I’ve got an new best friend in this Pear and Apricot Cobbler, since making my Deliciously Easy Peach Cobbler I’ve been playing with different flavour combinations and had some great fun doing so. Being a recipe developer is a rocky road if you don’t want to end up weighing 20st so I’ll let you into a secret.
Most recipe developers halve the ingredients or even quarter them so during the development stages we’re only making a fraction of the end result you see ideal for feeding a family. So in my line of work I often have mini puddings and bakes. Then I thought maybe others would like to have mini puddings too? Easier to halve, using the automatic servings calculator [see recipe for this feature] and great for making more than necessary and freezing for later, so perfect for a couple who want two now and two mini cobbler puddings another day.
What topping do you use to make Pear and Apricot Cobbler?
Traditionally fruit cobblers have a quick and simple biscuit/scone style topping. This is where there is an anglo-american crossover in language. In the US a cookie is our biscuit and their biscuit is more like our scones and can be both sweet or savoury.
I have seen triple crust cobbler trending worldwide which intrigues me as this kind of goes against the original recipe and takes a bit more preparation, even if you plan to use ready mixes such as Betty Crocker. The triple crust version seems to be more like a pastry topped peach pie.
This recipe is effectively a light scone style topping that bakes and increases in size to cover the delicious fruity base. Some people dollop the mixture on in little piles, others (like me) prefer to be a bit more uniformed and cut out scone/biscuit shapes to add to the pie dish.
So the humble cobbler is not a fruit crumble, nor a fruit crunch – it’s a scone/biscuit topped cobbler!
What different fruit cobbler fillings can I use?
Here I’ve opted for a slightly more original flavour combination and added a teeny bit of cinnamon to enhance the depth of flavour. I felt that stewed pears on their own wouldn’t be enough so added the dried apricots for extra texture. Other fruits will work wonderfully, and I have listed a few below with added spices you might like to try;
- Blackberry and apple with cinnamon
- Gooseberry and ginger
- Apple and cinnamon
- Pumpkin and pumpkin spice (cinnamon, clove and ginger)
- Rhubarb and apple
You can also use frozen or tinned/canned fruit. This will actually cut out part of the method as with these fruit fillings there is no need to stew the fruit beforehand as it will breakdown perfectly when baking.

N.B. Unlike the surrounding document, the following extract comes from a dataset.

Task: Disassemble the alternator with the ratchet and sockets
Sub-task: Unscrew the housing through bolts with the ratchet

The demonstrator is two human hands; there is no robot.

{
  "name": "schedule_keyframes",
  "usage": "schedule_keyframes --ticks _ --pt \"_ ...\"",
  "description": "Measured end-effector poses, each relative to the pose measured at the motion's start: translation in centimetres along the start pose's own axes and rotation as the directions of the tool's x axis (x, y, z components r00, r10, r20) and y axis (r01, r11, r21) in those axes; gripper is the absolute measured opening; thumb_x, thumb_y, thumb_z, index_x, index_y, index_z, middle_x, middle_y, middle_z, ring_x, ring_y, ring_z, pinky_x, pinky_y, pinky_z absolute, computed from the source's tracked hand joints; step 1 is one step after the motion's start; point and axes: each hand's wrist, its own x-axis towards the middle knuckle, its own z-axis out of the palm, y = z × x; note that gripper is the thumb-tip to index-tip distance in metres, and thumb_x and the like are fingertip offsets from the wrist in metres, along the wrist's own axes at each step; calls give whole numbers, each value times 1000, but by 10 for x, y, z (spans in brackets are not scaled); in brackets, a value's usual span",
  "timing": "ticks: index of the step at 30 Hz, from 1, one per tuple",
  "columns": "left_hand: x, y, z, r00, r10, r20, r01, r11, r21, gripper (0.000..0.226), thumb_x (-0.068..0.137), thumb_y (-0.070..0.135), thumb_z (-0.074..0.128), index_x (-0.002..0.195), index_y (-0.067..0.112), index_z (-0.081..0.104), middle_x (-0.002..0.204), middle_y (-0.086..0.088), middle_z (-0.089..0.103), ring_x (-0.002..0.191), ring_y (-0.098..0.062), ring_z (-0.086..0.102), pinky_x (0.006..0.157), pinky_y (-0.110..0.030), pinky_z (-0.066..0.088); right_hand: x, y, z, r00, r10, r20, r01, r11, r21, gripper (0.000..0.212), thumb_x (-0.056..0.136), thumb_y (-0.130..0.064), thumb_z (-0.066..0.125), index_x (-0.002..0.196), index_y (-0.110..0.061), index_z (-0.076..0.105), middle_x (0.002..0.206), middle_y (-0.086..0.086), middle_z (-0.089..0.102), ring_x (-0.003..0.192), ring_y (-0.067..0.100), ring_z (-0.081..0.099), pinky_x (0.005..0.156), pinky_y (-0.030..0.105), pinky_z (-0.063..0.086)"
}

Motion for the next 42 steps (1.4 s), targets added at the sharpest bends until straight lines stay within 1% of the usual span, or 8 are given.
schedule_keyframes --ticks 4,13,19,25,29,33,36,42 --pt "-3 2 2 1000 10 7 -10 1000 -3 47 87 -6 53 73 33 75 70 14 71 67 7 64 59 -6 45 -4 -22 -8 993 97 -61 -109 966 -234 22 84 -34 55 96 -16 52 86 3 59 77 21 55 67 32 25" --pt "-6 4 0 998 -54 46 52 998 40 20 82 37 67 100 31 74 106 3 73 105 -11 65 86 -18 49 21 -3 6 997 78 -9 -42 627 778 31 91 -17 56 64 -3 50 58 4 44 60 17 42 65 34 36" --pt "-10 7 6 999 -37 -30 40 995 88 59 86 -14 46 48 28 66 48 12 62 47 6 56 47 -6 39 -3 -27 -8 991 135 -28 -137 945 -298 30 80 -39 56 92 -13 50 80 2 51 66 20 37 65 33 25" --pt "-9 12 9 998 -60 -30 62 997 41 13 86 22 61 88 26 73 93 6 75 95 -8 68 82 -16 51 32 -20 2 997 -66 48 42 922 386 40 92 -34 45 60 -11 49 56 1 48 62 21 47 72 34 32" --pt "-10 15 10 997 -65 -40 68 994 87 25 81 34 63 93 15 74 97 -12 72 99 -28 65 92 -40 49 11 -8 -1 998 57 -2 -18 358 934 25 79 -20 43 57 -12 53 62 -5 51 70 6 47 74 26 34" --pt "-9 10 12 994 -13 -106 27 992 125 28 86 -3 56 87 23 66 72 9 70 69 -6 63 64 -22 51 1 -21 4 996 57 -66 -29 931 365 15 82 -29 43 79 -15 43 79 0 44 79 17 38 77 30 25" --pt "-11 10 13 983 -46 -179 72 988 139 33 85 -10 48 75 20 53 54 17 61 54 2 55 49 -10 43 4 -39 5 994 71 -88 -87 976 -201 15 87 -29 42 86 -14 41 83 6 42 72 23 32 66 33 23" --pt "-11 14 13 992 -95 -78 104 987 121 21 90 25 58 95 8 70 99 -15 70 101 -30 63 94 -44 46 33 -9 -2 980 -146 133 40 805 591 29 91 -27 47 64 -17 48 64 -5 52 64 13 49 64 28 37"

How long does this Pear and Apricot Cobbler last?
If you plan to make these mini cobblers in advance, you’ll be pleased to hear that the pudding keeps really well covered in the fridge. In fact, I’d say this pudding gets better with age.
You can eat the cobbler straight from the oven or reheated with lashing of your favourite custard or be extra indulgent and have cream! I’ve added a link (affiliate) below to the mini ramekin dishes I use, I have a set of six and they are so handy for mini pies, crumbles and sponge puddings.
How did the Cobbler get its name?
Here’s the fun bit. What is the history behind the Fruit Cobbler? Where did the cobbler first appear, and how did the peach cobbler get its name?
Who made the first cobbler?
Well the popular belief is that the cobbler first came about when families settled in America. Being used to suet puddings (seriously, they put suet in EVERYTHING), the British settlers made do with what ingredients they could find and adapted fruit pies and steamed suet puddings. As the adapted topping was different in structure it was added to the pie dishes in dollops, covering the fruit and baked in the oven.
Why call it a cobbler?
There are two theories to this, I happen to love them both equally. The first is that the pudding was literally ‘cobbled’ together given the circumstances and new ingredients hence the name cobbler.
A second theory is that the final baked cobbler resembled the cobbles from home back in London or other British cities and therefore it was affectionately given the name cobbler.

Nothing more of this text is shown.